Pour commencer, utilisez l’IRM multi ou biparamétrique pour localiser la tumeur et sa position dans la prostate avant la chirurgie. Ensuite, préparez le patient avec l’accès abdominal, l’insufflation et la mise en place du port de chimiothérapie. Réglez le pneumopéritoine à 12 millimètres.
Faites une incision sur le péritoine pour libérer la vessie et disséquer l’espace périrectal. Maintenant, ouvrez le fascia pelvien de chaque côté et effectuez une dissection complète des aspects antérieurs et latéraux de la prostate et de la vessie. Ouvrez le col de la vessie et identifiez l’urètre proximal.
Sectionnez l’urètre proximal pour accéder aux aspects postérieurs de la prostate et de la vessie. Ensuite, disséquez les vésicules séminales et l’espace rectumal, puis les aspects latéraux de la prostate. Disséquez l’apex.
Ensuite, sectionnez l’urètre distal. Complétez ensuite l’anastomose vésico-urétrale. Extrayez la prostate, puis suturez l’incision.
Placez la prostate fraîchement prélevée dans un récipient sec. Pour traiter la prostate pour le prélèvement d’échantillons, sélectionnez d’abord les zones ciblées en fonction des informations de l’IRM. À l’aide d’une aiguille automatique jetable, récupérez des échantillons cylindriques dans les zones sélectionnées.
Ensuite, identifiez la zone extérieure du cylindre et fixez-la à l’aide d’une pince à tissus. Placez le cylindre sur une diapositive et marquez la zone extérieure avec de l’encre pour tissu. Placez les cylindres collectés horizontalement sur un disque porte-échantillon rempli de milieu d’enrobage de cryostat et transférez-les sur une plaque de refroidissement de microtome pour la découpe.

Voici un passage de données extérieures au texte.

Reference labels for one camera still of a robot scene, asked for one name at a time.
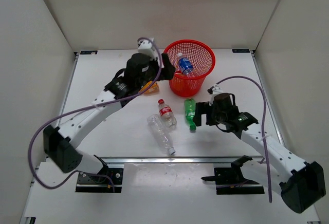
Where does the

Ensuite, fixez le disque du porte-échantillon au mandrin de l’échantillon. Utilisez le composé OCT pour intégrer l’échantillon de tissu avant la section. À l’aide d’un microtome cryostat, coupez l’échantillon à 25 degrés Celsius.

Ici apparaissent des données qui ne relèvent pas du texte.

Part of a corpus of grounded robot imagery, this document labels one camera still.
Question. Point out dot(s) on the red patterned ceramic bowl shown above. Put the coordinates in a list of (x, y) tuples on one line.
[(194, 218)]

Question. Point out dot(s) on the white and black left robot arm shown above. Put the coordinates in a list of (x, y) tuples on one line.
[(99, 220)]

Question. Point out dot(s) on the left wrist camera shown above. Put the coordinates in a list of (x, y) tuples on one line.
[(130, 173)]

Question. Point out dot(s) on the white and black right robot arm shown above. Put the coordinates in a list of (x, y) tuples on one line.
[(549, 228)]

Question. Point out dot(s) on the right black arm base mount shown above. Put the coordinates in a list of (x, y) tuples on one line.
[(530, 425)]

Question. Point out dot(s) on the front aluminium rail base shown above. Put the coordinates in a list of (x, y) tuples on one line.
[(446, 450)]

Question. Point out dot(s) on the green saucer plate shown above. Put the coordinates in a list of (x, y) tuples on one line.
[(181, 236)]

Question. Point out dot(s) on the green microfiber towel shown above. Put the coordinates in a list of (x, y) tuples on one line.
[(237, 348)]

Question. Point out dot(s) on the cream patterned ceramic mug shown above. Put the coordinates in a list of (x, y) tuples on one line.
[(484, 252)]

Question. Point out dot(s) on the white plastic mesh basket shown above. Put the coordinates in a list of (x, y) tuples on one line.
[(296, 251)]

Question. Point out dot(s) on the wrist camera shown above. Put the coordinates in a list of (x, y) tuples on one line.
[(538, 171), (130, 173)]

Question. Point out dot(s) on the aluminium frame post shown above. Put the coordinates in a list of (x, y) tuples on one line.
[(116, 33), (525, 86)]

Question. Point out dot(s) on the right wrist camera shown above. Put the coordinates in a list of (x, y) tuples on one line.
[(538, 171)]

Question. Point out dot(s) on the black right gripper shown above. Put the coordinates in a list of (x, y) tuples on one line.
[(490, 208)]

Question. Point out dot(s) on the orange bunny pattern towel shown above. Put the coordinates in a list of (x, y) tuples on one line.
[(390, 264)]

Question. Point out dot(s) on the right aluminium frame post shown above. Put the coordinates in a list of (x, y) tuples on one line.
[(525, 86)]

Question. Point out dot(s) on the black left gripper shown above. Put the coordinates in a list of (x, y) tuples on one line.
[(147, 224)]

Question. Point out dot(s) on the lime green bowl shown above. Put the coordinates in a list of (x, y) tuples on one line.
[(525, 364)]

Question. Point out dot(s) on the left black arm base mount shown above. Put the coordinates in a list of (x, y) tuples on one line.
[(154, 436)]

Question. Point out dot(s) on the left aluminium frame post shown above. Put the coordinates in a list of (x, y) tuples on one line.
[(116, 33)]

Prélever de fines sections de tissu en forme de cylindre sur des lames de microscope traitées. Fixez les lames dans de l’éthanol à 96%, puis hydratez-les dans de l’eau distillée. Teintez les sections avec de l’hématoxyline Harris pendant une minute.

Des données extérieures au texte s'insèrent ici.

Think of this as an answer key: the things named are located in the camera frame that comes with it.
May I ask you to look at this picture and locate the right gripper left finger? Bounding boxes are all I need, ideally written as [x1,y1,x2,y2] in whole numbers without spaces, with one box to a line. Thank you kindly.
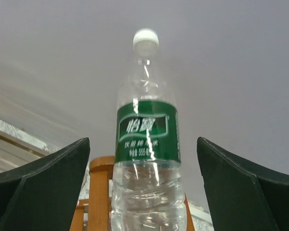
[0,138,90,231]

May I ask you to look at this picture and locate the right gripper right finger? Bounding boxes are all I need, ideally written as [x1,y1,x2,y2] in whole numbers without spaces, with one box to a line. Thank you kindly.
[197,137,289,231]

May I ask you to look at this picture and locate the clear plastic water bottle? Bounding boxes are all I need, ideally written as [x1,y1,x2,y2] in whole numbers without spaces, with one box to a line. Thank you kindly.
[110,28,187,231]

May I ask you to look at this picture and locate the silver metal tray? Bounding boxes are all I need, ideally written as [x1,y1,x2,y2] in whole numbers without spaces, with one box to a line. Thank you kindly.
[0,119,60,173]

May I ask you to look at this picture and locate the orange wooden rack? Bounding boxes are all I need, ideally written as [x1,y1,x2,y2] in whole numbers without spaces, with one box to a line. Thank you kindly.
[71,156,194,231]

Traitez maintenant les lames avec de l’hydroxyde d’ammonium à 30 % pour rendre l’hématoxyline bleue. Ensuite, colorez les lames lavées avec de l’éosine pendant 30 secondes. Ensuite, déshydratez les lames avec des titrages croissants d’alcool, puis clarifiez-les avec 100% de xylène.
Montez les lames avec GPX et placez une lamelle de recouvrement sur le tissu coloré. Utilisez un microscope optique pour analyser l’échantillon coloré, en discriminant les zones atteintes de carcinome et en déterminant le score de Gleason de la tumeur. Marquez des zones tumorales précises sur les lames.
Ensuite, à l’aide de la lame chirurgicale, macro-microdissection les zones de l’échantillon marquées sur la lame à l’intérieur du disque OCT. Lorsque le tissu d’enrobage commence à décongeler, soulevez le tissu à l’aide d’une paire de pinces et placez-les dans des cryotubes correctement étiquetés. Cette technique a permis d’obtenir du matériel tumoral dans 61% des cas étudiés.
Sur les 16 prostates où l’acquisition de la tumeur a échoué, 10 avaient une charge tumorale inférieure à 10% et aucune ne dépassait 20%Une analyse de la courbe ROC a montré une aire sous la courbe de 0,843, indiquant que cette méthode peut donner des résultats satisfaisants en matière d’acquisition de tumeurs. La corrélation histopathologique de l’échantillon de prostatectomie radicale par rapport à la biopsie cylindrique traitée a été réalisée à l’aide d’une coloration à l’hématoxyline et à l’éosine. Différents motifs histologiques ont été trouvés le long du cylindre, tels que le motif de Gleason 3, qui montrait de petites glandes bien formées tapissées de cellules cancéreuses.
Des glandes de forme irrégulière avec des cellules atypiques élargies ont été observées dans les sections du motif Gleason 4. Les échantillons de néoplasie intra-épithéliale de la prostate ont montré des cellules encombrées dans les espaces canalaires.